Berkaca dari kegagalan LAP dalam mengangkut para pemilik tanah ke dalam proses pembangunan. Sangat penting untuk membatalkan hutang tersebut, apalagi dengan embel-embel Reforma Agraria sebab sangat menyesatkan. Berbahaya, jika setiap kebijakan terkait pertanahan langsung mengatasnamakan reforma(si) agraria.
Selain membatalkan hutang tersebut, KPA juga mendorong pemerintah untuk segera merealisasikan janji reforma agraria melalui program redistribusi tanah kepada rakyat yang berhak, yang didukung secara utuh dan sistematis dengan program-program dukungan lainnya pasca redistribusi tanah dilakukan, sehingga membuat tanah-tanah tersebut produktif dan menjadi jalan untuk kesejahteraan dan keadilan sosial.
Dalam Refleksi 3 (Tiga) Tahun Status Reforma Agraria Jokowi-JK (Catatan Akhir Tahun KPA 2017), selain masalah Perpres RA yang tak kunjung ditandatangani, bentuk kelambagaan yang sektoral (dualisme tanah; hutan dan bukan-hutan), KPA juga telah mengingatkan masalah anggaran negara khusus untuk agenda reforma agraria. Sangatlah fundamental, bahwa agenda Reforma Agraria tidak didanai oleh hutang sebab akan membelokkan tujuan utama reforma agraria yang sesuai dengan UUPA 1960 dan Konstitusi UUD 1945. Reforma Agraria harus lah dipimpin langsung oleh Presiden dalam mempersiapkan, melaksanakan dan mengevaluasi pelaksanaannya. Hanya dengan kepemimpinan langsung Presiden maka koordinasi lintas Kementerian/Lembaga bisa dilakukan secara efektif.

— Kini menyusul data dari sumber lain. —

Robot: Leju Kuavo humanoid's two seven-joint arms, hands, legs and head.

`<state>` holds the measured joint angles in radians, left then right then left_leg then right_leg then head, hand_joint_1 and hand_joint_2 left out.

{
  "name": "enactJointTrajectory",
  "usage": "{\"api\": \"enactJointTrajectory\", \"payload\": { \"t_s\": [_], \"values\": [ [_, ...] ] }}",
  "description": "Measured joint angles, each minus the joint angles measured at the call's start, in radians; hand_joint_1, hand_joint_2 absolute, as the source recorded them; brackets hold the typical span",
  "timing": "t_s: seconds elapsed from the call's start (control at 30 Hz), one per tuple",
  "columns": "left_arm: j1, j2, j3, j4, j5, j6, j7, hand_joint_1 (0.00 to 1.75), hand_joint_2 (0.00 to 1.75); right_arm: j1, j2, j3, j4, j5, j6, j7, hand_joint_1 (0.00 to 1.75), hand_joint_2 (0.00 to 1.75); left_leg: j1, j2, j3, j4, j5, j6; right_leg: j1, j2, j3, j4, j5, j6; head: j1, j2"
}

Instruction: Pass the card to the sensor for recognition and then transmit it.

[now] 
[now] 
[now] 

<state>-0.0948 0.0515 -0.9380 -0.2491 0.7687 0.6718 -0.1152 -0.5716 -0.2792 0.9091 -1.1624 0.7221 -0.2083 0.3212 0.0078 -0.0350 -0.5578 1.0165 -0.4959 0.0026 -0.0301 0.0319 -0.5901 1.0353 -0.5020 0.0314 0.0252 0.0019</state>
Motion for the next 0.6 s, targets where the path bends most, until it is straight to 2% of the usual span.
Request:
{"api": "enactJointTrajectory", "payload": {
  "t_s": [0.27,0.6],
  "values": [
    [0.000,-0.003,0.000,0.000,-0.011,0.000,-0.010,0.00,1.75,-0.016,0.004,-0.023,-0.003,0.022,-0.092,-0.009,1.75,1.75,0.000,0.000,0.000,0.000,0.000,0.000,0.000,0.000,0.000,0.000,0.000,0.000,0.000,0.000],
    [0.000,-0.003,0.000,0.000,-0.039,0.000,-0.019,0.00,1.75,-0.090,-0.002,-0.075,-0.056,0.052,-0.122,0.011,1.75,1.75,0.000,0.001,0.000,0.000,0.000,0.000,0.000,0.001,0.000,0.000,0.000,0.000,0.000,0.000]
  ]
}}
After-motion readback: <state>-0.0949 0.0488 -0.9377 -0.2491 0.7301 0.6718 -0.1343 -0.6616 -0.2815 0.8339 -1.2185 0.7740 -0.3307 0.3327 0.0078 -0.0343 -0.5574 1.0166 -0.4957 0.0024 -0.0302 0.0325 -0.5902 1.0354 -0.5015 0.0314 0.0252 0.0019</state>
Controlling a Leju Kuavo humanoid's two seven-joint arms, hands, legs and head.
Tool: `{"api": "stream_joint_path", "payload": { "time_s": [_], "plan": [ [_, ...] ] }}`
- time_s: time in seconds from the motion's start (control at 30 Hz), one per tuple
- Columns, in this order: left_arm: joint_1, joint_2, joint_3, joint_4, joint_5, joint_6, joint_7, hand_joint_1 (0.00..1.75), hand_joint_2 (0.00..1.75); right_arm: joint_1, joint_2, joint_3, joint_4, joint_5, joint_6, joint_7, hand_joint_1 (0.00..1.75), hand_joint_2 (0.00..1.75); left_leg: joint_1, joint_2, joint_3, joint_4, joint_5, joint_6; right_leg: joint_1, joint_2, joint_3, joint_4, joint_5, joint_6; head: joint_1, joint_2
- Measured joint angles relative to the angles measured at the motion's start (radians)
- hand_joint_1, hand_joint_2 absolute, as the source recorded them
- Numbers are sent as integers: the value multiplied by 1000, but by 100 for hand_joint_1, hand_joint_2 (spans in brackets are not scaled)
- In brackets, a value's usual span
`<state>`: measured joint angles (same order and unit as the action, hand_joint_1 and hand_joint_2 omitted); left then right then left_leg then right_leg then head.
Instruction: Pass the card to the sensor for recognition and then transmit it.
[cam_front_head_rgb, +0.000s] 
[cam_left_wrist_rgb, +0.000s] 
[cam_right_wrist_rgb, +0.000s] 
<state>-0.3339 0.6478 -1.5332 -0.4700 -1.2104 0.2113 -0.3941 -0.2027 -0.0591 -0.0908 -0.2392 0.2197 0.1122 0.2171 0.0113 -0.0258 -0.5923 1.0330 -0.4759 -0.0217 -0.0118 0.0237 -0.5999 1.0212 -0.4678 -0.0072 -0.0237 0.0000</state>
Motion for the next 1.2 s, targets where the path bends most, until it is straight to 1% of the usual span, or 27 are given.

Dalam mendorong percepatan tersebut, KPA kembali mengingatkan pemerintah untuk menjalankan reforma agraria secara bottom-up process dengan melibatkan masyarakat mengindentifikasi obyek dan subyek RA. KPA bersama seluruh serikat tani anggotanya telah mendorong proses dari bawah ini dengan nama Lokasi Prioritas Reforma Agraria (LPRA) sebagai jalan tengah atas kebuntuan kebijakan (top-down) TORA. LPRA merupakan wilayah-wilayah yang telah memenuhi syarat-syarat pelaksanaan reforma agraria. Mengingat waktu tak lama lagi, hendaknya pemerintah konsisten pada tujuan-tujuan sejati reforma agraria, fokus pada usulan-usulan petani dan masyarakat adat dari bawah.
KPA juga mengecam langkah Bank Dunia mendukung proses liberalisasi tanah di Indonesia.